Some horse advocates question the validity of Simpson's proposal as a solution.
The American Wild Horse Campaign sent CBS4 the following written statement:
"Wild horses can be helpful for fire suppression in the areas where they are found. In many areas that have been damaged by fire or livestock overgrazing, wild horses graze down brush like invasive cheatgrass, which is highly flammable. This provides a benefit in the areas where they are currently protected and authorized to live.
However, the 'Wild Horse Fire Brigade' concept is something different. It envisions the Bureau of Land Management stripping wild horses in holding of federal protections and turning them over to rural counties, which would then use law enforcement power to turn them loose in National Forests. There is no long-term plan for how the horses would be managed once turned out in a Forest, or what protections they would have against roundup and slaughter once brush was grazed down. Further, the plan runs afoul of numerous federal laws and faces stiff opposition from the environmental organizations, particularly regarding the precedent it would set for expanding cattle and sheep grazing under the guise of fire abatement.
The plan is a non-starter from a legal, environmental and wild horse protection perspective."
The Bureau of Land Management - which manages wild horses across the U.S. - also opposes Simpson's plan, writing to CBS4: "The Bureau of Land Management manages and protects wild horses and burros as authorized by the Wild Free-Roaming Horses and Burros Act. The Act prohibits the placement of wild horses and burros on areas of public lands where they were not found in 1971 and does not provide for the use of wild horses and burros for targeted grazing. Also, concentrated grazing by wild horses can have detrimental impacts on the natural resources of an area in addition to the removal of fuels."
Simpson offered this rebuttal to those remarks.
The AWHC is pushing for more birth control methods to be used on the range where the wild horses currently roam. That's a measure Colorado's Gov. Jared Polis also supports.

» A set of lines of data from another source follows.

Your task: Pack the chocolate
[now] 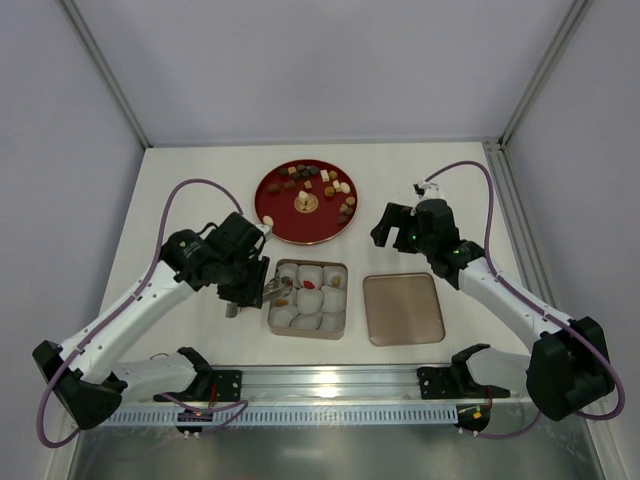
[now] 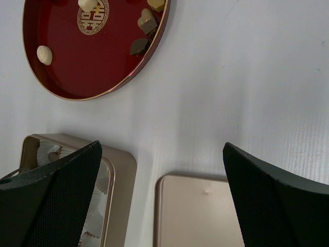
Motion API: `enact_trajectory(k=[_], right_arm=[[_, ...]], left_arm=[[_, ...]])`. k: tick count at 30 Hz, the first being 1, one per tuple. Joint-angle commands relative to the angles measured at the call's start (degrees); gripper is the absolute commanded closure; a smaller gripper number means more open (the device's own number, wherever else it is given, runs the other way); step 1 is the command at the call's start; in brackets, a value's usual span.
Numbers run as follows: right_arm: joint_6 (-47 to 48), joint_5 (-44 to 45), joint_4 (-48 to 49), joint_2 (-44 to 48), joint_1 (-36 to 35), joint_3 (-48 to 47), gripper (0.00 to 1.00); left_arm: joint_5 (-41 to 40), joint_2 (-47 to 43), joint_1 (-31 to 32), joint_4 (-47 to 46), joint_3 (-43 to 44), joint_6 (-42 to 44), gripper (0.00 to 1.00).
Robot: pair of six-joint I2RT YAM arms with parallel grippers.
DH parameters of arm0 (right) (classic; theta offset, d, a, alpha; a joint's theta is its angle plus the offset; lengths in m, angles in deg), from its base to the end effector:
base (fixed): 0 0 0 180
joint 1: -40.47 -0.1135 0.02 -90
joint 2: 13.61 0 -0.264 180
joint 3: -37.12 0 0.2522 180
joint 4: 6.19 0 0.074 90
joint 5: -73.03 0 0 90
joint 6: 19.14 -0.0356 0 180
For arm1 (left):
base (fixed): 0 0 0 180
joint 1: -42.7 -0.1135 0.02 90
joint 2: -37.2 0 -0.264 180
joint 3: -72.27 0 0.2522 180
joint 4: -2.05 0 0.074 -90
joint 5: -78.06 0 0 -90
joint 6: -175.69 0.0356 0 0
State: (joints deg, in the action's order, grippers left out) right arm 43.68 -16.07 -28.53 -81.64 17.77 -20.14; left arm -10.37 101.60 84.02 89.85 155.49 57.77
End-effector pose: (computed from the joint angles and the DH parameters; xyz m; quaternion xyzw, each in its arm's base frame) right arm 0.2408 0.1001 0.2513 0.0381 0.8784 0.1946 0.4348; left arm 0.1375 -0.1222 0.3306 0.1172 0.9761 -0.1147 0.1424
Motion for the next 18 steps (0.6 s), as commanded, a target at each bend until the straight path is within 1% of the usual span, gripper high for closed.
enact_trajectory(k=[1, 4, 9, 13, 15, 16, 18], right_arm=[[-0.07, 0.5, 2.6, -0.09, 0.11, -2.11, 0.0], [-0.07, 0.41, 2.6, -0.08, 0.11, -2.28, 0.0], [0.2, 0.24, 2.43, -0.26, 0.11, -2.64, 0.0], [0.55, 0.32, 2.43, -0.17, 0.11, -2.64, 0.0], [0.64, 0.24, 2.43, -0.26, 0.11, -2.72, 0.0], [0.81, 0.24, 2.34, -0.35, 0.11, -2.81, 0.0], [0.99, 0.06, 2.08, -0.44, 0.11, -2.9, 0.0]], left_arm=[[-0.42, -0.24, 0.43, -0.48, 2.44, -0.03, 0.62], [-0.16, 0.11, 0.34, -0.13, 5.07, -0.03, 0.62], [-1.12, 1.69, 0.34, 0.67, 11.84, -0.38, 0.62], [-5.86, 5.02, 0.16, 1.19, 18.24, 0.23, 0.62], [-7.09, 8.54, -0.1, 1.11, 20.97, 0.94, 0.62], [-7.8, 10.03, -0.53, 0.93, 23.77, 1.98, 0.62], [-8.68, 14.59, -2.29, 0.23, 26.86, 2.96, 0.61]])
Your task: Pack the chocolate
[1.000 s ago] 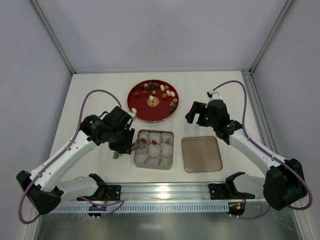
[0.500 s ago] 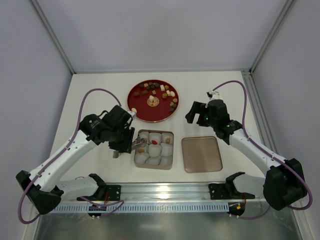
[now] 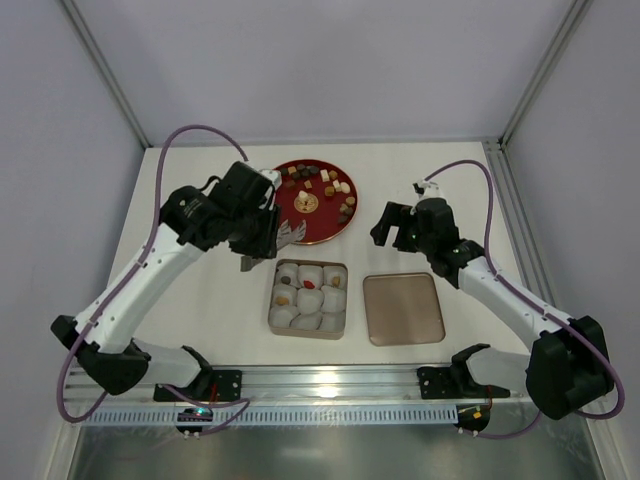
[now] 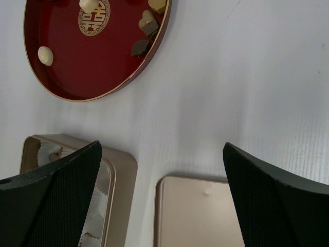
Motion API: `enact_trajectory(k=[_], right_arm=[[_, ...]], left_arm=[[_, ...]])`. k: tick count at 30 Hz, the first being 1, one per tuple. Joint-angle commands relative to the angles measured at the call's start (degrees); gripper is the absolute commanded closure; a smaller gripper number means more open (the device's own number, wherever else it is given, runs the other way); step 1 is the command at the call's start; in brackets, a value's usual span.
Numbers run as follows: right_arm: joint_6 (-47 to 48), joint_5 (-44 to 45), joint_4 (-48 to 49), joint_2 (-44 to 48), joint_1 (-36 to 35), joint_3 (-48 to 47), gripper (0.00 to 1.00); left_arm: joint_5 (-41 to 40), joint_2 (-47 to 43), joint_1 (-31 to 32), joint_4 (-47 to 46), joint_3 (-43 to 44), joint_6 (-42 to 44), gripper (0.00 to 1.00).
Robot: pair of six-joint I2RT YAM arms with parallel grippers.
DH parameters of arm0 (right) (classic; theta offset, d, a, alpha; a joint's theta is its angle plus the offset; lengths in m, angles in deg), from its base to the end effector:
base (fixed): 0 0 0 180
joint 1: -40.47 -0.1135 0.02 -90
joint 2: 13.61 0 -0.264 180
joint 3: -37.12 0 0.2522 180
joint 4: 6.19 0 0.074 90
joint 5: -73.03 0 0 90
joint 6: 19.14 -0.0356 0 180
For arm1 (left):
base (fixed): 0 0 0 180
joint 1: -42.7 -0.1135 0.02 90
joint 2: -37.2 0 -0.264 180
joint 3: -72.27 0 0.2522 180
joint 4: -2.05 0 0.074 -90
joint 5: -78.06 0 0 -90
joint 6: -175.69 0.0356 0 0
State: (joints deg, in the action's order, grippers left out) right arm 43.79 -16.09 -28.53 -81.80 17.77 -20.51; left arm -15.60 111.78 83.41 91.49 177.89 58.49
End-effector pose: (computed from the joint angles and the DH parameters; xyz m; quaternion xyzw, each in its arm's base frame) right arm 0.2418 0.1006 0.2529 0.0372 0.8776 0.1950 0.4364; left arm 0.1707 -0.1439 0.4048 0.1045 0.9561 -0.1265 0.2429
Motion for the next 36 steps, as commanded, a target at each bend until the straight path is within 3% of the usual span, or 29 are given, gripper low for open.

His office sent CBS4 the following statement Friday:
"The Bureau of Land Management has conducted the largest Wild Horse roundups ever in recent years, and the reality is that the scale of horses now entering these kinds of training facilities is simply overwhelming the ability of the Bureau of Land Management to keep the horses healthy. That's why the Governor recently urged the BLM to maximize the use of birth control as a management tool over roundups and postpone an upcoming roundup, which would add even more horses to that overwhelmed system. In managing these horses, the BLM has a responsibility to ensure their continued care, not just on the range or during a roundup, but throughout their lives. Unfortunately, that foresight was not shown here. These roundups also cost taxpayers a lot of money, as does the horse boarding, and it would save tens of millions of dollars to use birth control for herd management instead."